On July 9, 2014, the Fifth Circuit Court of Appeal dismissed a lawsuit brought by the Alabama-Coushatta Tribe of Texas, accusing the U.S. Department of Agriculture and the United States Department of Interior for illegally approving drilling leases on aboriginal or native land in Texas, in Alabama-Coushatta Tribe of Texas v. United States of America, et al., No. 13-40644 (5th Cir. 2014). The court found that the federal government had sovereign immunity from suit.
The Alabama-Coushatta Tribe of Texas, which is a federally recognized Indian tribe, asserted that it held unextinguished aboriginal title to approximately 400,000 acres of land in East Texas in the Davy Crockett and Sam Houston National Forests and in the Big Thicket National Preserve. In 2000, the Court of Federal Claims agreed that the Tribe held aboriginal title to the lands. See Alabama-Coushatta Tribe of Texas v. United States, No. 3-83, 2000 WL 1013532 (Fed. Cl. June 19, 2000). The Tribe claimed that the United States and its agencies breached its fiduciary duty to protect the land and natural resources subject to the Tribe’s title.
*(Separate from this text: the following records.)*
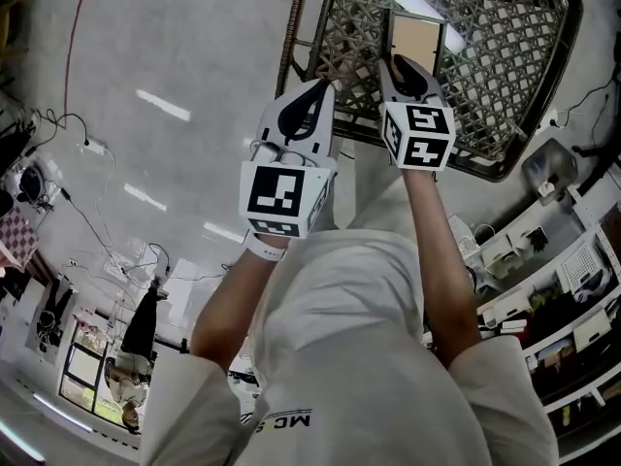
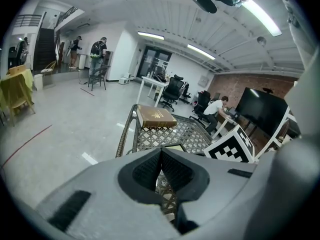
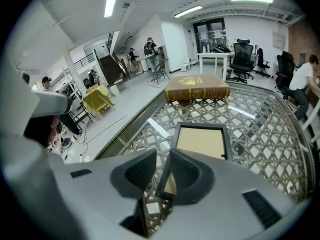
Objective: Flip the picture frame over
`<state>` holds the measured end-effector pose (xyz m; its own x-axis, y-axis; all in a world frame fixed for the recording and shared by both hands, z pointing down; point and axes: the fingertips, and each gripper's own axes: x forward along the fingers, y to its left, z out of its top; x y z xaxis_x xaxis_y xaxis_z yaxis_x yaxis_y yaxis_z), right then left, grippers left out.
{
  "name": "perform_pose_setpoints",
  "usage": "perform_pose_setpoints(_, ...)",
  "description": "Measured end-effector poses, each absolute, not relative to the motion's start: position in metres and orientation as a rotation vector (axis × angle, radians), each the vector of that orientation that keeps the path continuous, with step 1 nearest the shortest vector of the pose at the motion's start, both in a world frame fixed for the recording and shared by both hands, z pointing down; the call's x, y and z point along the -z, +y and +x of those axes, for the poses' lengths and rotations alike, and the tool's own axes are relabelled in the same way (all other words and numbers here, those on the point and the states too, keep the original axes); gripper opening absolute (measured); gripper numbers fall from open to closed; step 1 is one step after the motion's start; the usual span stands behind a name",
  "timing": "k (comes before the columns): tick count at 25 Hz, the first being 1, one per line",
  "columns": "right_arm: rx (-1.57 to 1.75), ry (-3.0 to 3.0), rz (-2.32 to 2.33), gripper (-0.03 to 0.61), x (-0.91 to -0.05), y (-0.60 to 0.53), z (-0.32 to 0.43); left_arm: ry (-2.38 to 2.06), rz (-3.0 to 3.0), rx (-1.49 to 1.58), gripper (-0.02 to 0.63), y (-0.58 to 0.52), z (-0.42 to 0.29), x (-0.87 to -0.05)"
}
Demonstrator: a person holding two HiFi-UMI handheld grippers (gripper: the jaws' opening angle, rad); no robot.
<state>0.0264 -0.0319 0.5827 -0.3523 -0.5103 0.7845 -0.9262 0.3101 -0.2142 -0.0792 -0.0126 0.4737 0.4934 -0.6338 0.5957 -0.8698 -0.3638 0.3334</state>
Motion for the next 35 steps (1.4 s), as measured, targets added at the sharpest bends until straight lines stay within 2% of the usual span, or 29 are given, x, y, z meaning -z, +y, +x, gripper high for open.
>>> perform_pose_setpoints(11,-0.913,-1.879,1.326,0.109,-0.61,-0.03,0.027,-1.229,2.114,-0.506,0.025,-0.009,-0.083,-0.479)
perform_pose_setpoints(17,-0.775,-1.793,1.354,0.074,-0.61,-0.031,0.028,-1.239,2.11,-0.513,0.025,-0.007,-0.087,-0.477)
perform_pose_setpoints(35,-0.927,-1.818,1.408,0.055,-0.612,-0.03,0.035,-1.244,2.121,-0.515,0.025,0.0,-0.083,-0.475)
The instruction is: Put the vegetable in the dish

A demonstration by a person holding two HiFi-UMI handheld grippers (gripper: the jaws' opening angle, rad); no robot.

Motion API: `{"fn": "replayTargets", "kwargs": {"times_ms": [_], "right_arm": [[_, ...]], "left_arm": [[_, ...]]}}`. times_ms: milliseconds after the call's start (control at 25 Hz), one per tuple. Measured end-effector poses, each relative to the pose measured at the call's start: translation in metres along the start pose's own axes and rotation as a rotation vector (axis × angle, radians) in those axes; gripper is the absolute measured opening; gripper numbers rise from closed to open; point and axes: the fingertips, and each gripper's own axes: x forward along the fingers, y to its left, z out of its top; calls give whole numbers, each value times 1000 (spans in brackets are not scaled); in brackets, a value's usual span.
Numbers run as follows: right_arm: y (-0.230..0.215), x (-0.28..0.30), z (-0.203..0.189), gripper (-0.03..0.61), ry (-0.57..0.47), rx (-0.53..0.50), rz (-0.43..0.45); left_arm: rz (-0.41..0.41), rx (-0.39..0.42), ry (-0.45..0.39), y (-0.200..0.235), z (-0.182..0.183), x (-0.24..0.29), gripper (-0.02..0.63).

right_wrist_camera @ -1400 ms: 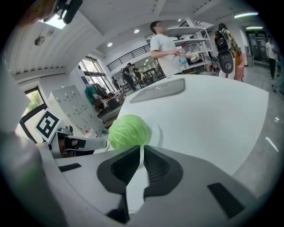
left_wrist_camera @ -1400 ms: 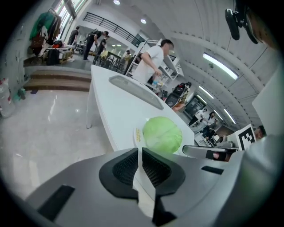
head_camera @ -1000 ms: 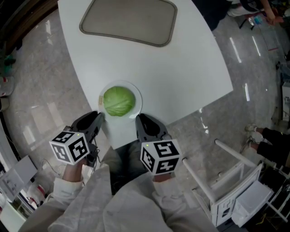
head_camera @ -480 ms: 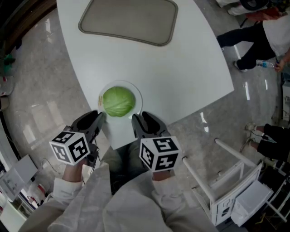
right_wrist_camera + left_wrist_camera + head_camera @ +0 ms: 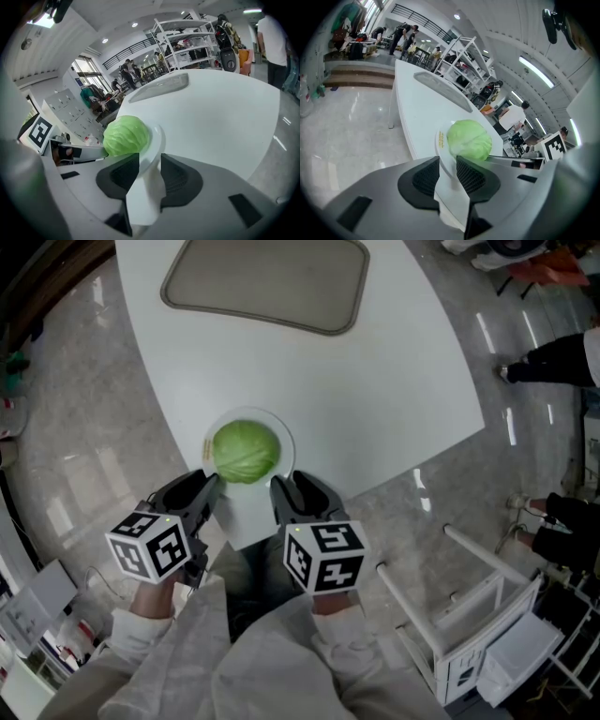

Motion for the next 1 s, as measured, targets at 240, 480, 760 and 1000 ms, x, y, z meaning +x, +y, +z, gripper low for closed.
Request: {"fn": "replayTargets", "kwargs": {"times_ms": [240,480,760,1000], "right_arm": [[1,0,0,130,2,9,-10],[3,1,1,129,2,45,-16],[-3,1,1,122,-8,74,-42],[-4,1,2,100,-15,102,-38]], "left_arm": [[-4,-22,-5,0,0,-1,95],[-4,-30,-5,-3,3,3,95],[12,-67,-32,1,4,4,94],[23,-120,-65,4,6,3,68]]}}
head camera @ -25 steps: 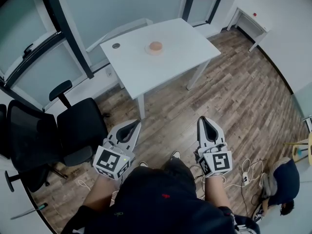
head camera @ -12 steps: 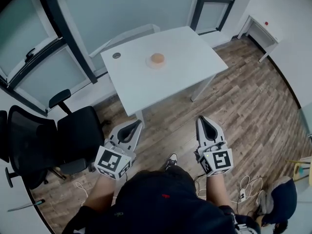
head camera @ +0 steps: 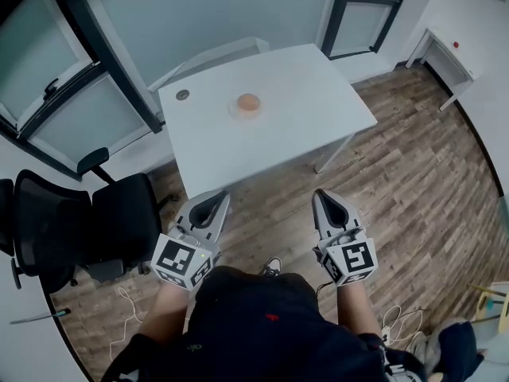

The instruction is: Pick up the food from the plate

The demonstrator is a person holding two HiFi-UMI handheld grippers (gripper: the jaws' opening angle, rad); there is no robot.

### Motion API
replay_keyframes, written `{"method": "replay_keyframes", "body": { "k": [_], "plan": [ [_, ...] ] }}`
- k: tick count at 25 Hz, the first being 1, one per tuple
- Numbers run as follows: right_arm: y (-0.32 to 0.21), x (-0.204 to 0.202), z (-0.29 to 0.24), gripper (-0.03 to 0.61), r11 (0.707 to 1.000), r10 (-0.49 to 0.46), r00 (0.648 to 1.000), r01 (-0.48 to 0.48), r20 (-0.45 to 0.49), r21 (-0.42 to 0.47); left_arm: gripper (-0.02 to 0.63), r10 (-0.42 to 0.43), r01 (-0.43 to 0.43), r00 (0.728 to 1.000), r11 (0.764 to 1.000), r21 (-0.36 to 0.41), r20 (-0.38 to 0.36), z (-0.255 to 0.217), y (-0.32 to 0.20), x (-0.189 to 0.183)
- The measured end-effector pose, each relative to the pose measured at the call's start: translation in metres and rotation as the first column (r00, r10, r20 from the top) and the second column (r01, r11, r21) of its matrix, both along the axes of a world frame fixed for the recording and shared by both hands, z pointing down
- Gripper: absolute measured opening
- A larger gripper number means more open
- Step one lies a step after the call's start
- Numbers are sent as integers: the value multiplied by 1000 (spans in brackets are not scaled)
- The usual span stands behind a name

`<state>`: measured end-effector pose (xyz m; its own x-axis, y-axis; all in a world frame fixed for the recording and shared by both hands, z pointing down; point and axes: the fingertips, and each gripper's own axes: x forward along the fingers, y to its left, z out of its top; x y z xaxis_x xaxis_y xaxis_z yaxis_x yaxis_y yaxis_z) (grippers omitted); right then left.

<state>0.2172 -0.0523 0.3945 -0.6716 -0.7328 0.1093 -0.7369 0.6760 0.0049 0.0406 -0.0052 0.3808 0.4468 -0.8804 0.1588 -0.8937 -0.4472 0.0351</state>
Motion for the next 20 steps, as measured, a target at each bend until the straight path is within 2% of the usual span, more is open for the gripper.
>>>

In issuing its ruling, the Fifth Circuit found that in order to maintain an action against the United States, there must be a waiver of sovereign immunity. In this case, the only applicable waiver would come from the Administrative Procedures Act, 5 U.S.C. §702. The court found that the Tribe failed to point to any identifiable “agency action” within the meaning of §702.